Only three companies out of the 19 prequalifiers submitted prices during the original tender process.

In November US-based Schlumberger was announced as the low bidder on all three contracts, with the low bids totalling more than $4.3bn.

Schlumberger submitted an offer of KD421m ($1.4bn) each for the identical West Raudhatain and East Raudhatain packages, and KD475m for the Umm Niqa and Sabriya package. Saudi Arabia’s Al-Khorayef Commercial bid KD523m and KD592m for the same three packages respectively, while the local Safwan Petroleum Technologies Company (Spetco) offered KD489m and KD615m.

Industry sources believe the reissue of the tender may be due to the low number of bidders.

“I thought they were moving on to the next phase of the Jurassic project, but obviously they haven’t got this one up and running properly,” says one source.

Each deal involves the build and five-year operation and maintenance of gasoil separation and treatment systems, export pipelines, effluent water treatment facilities, and vapour gas recovery compression systems.

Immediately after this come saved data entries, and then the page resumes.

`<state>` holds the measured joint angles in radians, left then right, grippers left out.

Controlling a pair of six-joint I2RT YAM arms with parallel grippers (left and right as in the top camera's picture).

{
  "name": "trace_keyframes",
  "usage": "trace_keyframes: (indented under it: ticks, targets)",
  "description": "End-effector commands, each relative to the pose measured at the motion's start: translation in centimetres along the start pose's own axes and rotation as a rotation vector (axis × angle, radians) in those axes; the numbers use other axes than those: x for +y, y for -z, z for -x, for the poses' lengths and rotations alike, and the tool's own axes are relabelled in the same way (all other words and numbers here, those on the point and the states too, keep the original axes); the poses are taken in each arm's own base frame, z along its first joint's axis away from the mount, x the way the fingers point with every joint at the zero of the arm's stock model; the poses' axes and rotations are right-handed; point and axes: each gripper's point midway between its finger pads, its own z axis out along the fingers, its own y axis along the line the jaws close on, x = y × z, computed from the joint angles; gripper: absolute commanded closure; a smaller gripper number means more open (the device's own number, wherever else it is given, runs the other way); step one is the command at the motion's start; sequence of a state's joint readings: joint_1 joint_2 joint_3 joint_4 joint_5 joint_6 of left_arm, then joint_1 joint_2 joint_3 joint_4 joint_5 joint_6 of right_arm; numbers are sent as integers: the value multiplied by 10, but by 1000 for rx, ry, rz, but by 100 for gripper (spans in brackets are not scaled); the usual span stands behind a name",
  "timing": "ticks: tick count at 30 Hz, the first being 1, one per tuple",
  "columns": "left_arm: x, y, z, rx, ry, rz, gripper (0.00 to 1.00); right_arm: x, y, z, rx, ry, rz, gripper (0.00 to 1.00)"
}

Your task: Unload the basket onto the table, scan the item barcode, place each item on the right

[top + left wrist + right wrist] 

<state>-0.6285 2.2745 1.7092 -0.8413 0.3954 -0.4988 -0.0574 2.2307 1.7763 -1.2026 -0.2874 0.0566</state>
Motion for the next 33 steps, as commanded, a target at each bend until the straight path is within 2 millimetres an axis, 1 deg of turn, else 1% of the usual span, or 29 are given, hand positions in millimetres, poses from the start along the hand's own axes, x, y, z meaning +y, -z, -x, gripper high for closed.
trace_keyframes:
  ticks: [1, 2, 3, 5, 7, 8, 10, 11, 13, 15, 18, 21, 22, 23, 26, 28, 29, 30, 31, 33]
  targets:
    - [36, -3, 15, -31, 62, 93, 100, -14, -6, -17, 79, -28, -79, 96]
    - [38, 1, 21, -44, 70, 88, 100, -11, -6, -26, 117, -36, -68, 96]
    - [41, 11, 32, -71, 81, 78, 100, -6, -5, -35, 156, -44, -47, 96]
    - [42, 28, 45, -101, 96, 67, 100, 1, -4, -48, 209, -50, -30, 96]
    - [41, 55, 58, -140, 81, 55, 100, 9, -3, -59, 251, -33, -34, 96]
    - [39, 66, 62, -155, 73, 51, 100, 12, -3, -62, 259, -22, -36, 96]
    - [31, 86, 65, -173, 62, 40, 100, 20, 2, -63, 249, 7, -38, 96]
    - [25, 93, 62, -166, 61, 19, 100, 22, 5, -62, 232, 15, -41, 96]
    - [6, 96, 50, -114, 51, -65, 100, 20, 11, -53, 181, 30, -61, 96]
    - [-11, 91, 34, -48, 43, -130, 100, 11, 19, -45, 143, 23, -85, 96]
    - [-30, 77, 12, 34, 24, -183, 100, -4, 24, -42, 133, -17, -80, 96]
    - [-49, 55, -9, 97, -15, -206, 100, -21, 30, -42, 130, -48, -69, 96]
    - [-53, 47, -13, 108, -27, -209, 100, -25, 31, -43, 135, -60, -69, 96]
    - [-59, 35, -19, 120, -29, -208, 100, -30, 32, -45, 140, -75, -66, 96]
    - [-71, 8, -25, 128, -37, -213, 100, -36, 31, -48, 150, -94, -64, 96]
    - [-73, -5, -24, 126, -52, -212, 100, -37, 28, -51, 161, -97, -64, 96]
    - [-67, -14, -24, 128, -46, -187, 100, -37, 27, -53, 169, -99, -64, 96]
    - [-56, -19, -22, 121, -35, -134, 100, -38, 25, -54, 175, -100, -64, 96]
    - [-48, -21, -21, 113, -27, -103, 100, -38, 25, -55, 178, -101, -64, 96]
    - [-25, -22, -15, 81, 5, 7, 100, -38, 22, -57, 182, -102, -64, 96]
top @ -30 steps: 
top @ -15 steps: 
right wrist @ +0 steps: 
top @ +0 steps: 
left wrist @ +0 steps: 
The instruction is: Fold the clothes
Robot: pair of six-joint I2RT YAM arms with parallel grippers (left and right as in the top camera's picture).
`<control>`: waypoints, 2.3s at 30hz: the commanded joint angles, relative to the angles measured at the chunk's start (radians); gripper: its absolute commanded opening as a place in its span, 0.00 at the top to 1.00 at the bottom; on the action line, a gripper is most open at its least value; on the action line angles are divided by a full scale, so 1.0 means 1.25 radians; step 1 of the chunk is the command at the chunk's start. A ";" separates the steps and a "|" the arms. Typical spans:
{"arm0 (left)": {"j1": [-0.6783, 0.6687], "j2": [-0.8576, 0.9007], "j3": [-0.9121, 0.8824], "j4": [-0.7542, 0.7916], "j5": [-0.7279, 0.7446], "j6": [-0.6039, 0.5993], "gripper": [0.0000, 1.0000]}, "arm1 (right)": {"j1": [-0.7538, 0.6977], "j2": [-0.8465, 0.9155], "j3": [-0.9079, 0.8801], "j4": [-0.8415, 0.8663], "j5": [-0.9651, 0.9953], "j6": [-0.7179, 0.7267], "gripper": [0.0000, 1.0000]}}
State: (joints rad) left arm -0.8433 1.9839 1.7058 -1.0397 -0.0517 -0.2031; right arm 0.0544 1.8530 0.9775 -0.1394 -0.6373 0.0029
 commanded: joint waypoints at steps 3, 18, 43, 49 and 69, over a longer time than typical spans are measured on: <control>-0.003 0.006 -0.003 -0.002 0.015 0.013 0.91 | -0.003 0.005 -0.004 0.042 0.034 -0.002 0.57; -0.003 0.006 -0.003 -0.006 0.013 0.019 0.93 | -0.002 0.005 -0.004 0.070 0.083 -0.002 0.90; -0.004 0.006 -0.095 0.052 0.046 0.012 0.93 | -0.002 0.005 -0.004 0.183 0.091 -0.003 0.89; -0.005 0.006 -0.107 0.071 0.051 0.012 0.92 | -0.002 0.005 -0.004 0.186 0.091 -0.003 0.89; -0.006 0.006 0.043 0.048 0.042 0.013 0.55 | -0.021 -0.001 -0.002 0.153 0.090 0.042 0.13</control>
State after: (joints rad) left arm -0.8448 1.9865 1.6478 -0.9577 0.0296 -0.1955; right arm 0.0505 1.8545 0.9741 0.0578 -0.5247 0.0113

The Umm Niqa package also has a sulphur recovery unit, which accounts for its higher cost.

The US’ Fluor conducted the project’s front-end engineering and design (feed).

A $1.56bn contract to develop reserves in the Jurassic gas fields was awarded to the local Kharafi National in 2010. The project aimed to produce 100,000 b/d of wet sour crude and up to 510 million cf/d of gas, along with a sulphur granulation plant. It used a build-operate-transfer (BOT) contracting model, where the contractor would provide the financing for the construction.

After appointing Italy’s Saipem as subcontractor in 2011, then replacing it with the UK’s Petrofac in 2012, the project stalled when Kharafi National failed to secure the financing it needed to proceed with the scheme.